▶ **WHAT YOU WILL DO**: Retype the opening lines of the listing below, ending with the line that contains "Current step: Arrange", and leave out any pictures.
::: GIVEN DATA
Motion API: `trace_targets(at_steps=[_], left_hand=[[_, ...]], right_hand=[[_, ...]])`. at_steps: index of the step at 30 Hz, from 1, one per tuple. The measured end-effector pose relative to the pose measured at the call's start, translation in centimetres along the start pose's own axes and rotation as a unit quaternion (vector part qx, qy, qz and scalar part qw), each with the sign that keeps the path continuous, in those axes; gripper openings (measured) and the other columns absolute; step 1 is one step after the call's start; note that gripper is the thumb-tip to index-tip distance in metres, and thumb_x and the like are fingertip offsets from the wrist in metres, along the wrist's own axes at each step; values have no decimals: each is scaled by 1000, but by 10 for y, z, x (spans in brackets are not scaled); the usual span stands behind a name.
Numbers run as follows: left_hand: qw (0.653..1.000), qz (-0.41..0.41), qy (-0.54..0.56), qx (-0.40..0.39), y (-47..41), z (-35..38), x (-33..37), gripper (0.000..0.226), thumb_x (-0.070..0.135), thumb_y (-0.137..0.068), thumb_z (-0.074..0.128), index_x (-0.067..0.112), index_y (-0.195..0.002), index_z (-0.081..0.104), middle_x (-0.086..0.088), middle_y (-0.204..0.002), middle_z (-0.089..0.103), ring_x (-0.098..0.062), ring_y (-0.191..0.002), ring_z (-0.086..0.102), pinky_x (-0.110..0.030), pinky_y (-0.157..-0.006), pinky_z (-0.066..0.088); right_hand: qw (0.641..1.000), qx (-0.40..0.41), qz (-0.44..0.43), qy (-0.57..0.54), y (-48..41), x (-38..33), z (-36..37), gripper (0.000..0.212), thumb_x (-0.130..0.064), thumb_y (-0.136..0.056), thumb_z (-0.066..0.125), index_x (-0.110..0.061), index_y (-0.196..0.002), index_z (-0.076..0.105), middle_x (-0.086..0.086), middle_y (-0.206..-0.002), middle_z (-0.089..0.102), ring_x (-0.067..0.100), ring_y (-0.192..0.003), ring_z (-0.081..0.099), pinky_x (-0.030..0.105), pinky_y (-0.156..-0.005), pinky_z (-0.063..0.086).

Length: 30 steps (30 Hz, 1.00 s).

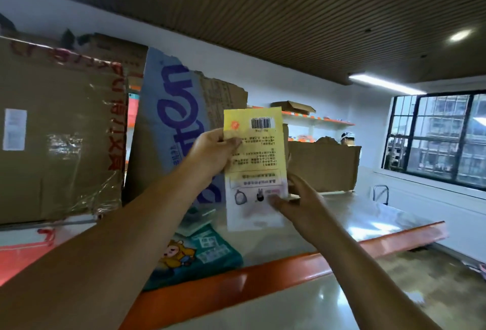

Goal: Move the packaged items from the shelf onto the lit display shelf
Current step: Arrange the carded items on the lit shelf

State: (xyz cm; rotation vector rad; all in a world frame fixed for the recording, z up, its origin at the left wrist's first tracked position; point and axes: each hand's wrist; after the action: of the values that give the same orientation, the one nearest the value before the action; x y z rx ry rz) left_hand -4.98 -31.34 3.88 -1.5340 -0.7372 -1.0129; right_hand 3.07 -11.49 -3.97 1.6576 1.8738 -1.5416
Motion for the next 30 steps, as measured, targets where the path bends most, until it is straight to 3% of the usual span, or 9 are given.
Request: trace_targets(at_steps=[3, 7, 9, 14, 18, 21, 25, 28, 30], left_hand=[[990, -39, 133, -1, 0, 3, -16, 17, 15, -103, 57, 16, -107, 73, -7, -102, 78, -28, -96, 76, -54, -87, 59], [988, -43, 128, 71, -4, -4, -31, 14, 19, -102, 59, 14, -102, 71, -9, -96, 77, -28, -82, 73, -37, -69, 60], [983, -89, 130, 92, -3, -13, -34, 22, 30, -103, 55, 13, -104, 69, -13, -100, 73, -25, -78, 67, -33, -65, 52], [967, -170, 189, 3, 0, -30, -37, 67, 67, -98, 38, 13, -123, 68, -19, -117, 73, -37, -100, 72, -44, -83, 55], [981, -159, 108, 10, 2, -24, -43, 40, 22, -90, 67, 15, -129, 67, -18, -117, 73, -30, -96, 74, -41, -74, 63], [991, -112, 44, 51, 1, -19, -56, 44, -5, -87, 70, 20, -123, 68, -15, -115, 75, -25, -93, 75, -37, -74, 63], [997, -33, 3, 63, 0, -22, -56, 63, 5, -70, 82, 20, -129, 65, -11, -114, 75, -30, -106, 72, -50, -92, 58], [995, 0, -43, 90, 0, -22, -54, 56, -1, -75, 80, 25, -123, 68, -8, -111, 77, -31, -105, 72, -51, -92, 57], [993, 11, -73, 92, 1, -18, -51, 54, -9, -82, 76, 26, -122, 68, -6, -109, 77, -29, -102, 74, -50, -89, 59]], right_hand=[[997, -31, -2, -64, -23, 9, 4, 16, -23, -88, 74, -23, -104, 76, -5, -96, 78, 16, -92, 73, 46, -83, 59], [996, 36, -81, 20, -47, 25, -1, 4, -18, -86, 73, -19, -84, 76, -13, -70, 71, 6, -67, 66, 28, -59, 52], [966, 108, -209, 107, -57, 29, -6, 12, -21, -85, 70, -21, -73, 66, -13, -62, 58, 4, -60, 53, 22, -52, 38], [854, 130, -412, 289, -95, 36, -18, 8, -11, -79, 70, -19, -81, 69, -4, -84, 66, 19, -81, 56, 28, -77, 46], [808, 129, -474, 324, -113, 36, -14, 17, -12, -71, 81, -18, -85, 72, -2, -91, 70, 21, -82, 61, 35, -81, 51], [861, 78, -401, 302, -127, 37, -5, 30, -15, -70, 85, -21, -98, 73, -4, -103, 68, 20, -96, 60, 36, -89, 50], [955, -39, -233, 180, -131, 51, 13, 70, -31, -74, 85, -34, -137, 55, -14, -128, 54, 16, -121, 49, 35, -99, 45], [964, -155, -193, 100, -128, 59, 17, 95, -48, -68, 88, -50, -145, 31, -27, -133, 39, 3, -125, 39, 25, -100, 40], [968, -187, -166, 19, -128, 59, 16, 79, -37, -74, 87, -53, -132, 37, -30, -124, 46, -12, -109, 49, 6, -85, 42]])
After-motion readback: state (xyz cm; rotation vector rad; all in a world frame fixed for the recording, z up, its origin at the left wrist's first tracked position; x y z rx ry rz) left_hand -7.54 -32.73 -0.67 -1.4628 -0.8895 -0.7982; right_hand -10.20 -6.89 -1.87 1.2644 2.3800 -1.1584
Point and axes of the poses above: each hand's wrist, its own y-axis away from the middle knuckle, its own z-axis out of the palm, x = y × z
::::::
▶ **EXERCISE OUTPUT**:
Motion API: `trace_targets(at_steps=[_], left_hand=[[_, ...]], right_hand=[[_, ...]])`. at_steps: index of the step at 30 Hz, from 1, one per tuple. The measured end-effector pose relative to the pose measured at the call's start, translation in centimetres along the start pose's own axes and rotation as a unit quaternion (vector part qx, qy, qz and scalar part qw), each with the sign that keeps the path continuous, in those axes; gripper openings (measured) and the other columns absolute; step 1 is one step after the call's start; note that gripper is the thumb-tip to index-tip distance in metres, and thumb_x and the like are fingertip offsets from the wrist in metres, along the wrist's own axes at each step; values have no decimals: each is scaled by 1000, but by 10 for y, z, x (spans in brackets are not scaled); the usual span stands behind a name.
Numbers run as follows: left_hand: qw (0.653..1.000), qz (-0.41..0.41), qy (-0.54..0.56), qx (-0.40..0.39), y (-47..41), z (-35..38), x (-33..37), gripper (0.000..0.226), thumb_x (-0.070..0.135), thumb_y (-0.137..0.068), thumb_z (-0.074..0.128), index_x (-0.067..0.112), index_y (-0.195..0.002), index_z (-0.081..0.104), middle_x (-0.086..0.088), middle_y (-0.204..0.002), middle_z (-0.089..0.103), ring_x (-0.098..0.062), ring_y (-0.191..0.002), ring_z (-0.086..0.102), pinky_x (-0.110..0.030), pinky_y (-0.157..-0.006), pinky_z (-0.066..0.088); right_hand: qw (0.641..1.000), qx (-0.40..0.41), qz (-0.44..0.43), qy (-0.57..0.54), y (-48..41), x (-38..33), z (-36..37), gripper (0.000..0.212), thumb_x (-0.130..0.064), thumb_y (-0.136..0.056), thumb_z (-0.066..0.125), index_x (-0.110..0.061), index_y (-0.196..0.002), index_z (-0.076..0.105), middle_x (-0.086..0.086), middle_y (-0.206..-0.002), middle_z (-0.089..0.102), ring_x (-0.067..0.100), ring_y (-0.192..0.003), ring_z (-0.081..0.099), pinky_x (-0.030..0.105), pinky_y (-0.156..-0.005), pinky_z (-0.063..0.086).

Length: 30 steps (30 Hz, 1.00 s).


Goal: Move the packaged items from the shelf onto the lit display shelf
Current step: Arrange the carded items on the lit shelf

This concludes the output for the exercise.